_To do:_ Set down the material again. Keep every line exactly as it is.

_Data block:_
-- Opening Marker --

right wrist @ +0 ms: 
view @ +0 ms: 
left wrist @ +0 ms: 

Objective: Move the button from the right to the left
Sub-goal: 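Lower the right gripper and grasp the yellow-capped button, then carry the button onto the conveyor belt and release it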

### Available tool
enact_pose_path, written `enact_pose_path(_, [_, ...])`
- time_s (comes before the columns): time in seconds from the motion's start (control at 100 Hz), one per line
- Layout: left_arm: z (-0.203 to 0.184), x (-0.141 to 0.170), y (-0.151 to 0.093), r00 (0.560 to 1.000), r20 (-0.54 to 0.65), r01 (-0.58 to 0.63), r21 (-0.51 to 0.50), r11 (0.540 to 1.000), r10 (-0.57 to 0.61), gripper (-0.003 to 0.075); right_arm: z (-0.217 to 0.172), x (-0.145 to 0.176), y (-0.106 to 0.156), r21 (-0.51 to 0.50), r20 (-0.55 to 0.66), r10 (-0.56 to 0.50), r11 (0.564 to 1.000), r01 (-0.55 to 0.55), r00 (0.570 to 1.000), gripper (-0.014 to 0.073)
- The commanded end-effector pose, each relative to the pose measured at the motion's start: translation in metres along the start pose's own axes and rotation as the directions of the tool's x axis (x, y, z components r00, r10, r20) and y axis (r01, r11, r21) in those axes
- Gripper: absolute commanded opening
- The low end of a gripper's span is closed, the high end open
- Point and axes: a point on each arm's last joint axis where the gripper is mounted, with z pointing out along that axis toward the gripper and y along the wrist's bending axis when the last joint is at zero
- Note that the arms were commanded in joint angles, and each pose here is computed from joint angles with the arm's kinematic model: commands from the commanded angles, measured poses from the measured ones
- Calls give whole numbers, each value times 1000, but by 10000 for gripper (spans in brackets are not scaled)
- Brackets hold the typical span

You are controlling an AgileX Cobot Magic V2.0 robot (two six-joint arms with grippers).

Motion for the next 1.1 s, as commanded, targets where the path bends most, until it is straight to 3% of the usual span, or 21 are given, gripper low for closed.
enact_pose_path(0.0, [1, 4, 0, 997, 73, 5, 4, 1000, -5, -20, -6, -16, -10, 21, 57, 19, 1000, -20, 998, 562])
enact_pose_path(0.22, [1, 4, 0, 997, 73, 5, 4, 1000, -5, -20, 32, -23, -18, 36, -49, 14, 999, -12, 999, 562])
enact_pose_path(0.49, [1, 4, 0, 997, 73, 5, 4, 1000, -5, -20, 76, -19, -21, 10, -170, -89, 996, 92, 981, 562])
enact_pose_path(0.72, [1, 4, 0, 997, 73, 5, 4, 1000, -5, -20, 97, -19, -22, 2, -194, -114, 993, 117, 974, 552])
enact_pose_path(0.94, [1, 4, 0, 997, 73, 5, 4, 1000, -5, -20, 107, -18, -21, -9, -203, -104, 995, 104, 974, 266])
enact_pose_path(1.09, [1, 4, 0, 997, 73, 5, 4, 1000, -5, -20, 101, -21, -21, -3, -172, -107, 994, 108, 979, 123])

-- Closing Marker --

_Answer to this exercise:_
right wrist @ +0 ms: 
view @ +0 ms: 
left wrist @ +0 ms: 

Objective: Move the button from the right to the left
Sub-goal: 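Lower the right gripper and grasp the yellow-capped button, then carry the button onto the conveyor belt and release it
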
### Available tool
enact_pose_path, written `enact_pose_path(_, [_, ...])`
- time_s (comes before the columns): time in seconds from the motion's start (control at 100 Hz), one per line
- Layout: left_arm: z (-0.203 to 0.184), x (-0.141 to 0.170), y (-0.151 to 0.093), r00 (0.560 to 1.000), r20 (-0.54 to 0.65), r01 (-0.58 to 0.63), r21 (-0.51 to 0.50), r11 (0.540 to 1.000), r10 (-0.57 to 0.61), gripper (-0.003 to 0.075); right_arm: z (-0.217 to 0.172), x (-0.145 to 0.176), y (-0.106 to 0.156), r21 (-0.51 to 0.50), r20 (-0.55 to 0.66), r10 (-0.56 to 0.50), r11 (0.564 to 1.000), r01 (-0.55 to 0.55), r00 (0.570 to 1.000), gripper (-0.014 to 0.073)
- The commanded end-effector pose, each relative to the pose measured at the motion's start: translation in metres along the start pose's own axes and rotation as the directions of the tool's x axis (x, y, z components r00, r10, r20) and y axis (r01, r11, r21) in those axes
- Gripper: absolute commanded opening
- The low end of a gripper's span is closed, the high end open
- Point and axes: a point on each arm's last joint axis where the gripper is mounted, with z pointing out along that axis toward the gripper and y along the wrist's bending axis when the last joint is at zero
- Note that the arms were commanded in joint angles, and each pose here is computed from joint angles with the arm's kinematic model: commands from the commanded angles, measured poses from the measured ones
- Calls give whole numbers, each value times 1000, but by 10000 for gripper (spans in brackets are not scaled)
- Brackets hold the typical span

You are controlling an AgileX Cobot Magic V2.0 robot (two six-joint arms with grippers).

Motion for the next 1.1 s, as commanded, targets where the path bends most, until it is straight to 3% of the usual span, or 21 are given, gripper low for closed.
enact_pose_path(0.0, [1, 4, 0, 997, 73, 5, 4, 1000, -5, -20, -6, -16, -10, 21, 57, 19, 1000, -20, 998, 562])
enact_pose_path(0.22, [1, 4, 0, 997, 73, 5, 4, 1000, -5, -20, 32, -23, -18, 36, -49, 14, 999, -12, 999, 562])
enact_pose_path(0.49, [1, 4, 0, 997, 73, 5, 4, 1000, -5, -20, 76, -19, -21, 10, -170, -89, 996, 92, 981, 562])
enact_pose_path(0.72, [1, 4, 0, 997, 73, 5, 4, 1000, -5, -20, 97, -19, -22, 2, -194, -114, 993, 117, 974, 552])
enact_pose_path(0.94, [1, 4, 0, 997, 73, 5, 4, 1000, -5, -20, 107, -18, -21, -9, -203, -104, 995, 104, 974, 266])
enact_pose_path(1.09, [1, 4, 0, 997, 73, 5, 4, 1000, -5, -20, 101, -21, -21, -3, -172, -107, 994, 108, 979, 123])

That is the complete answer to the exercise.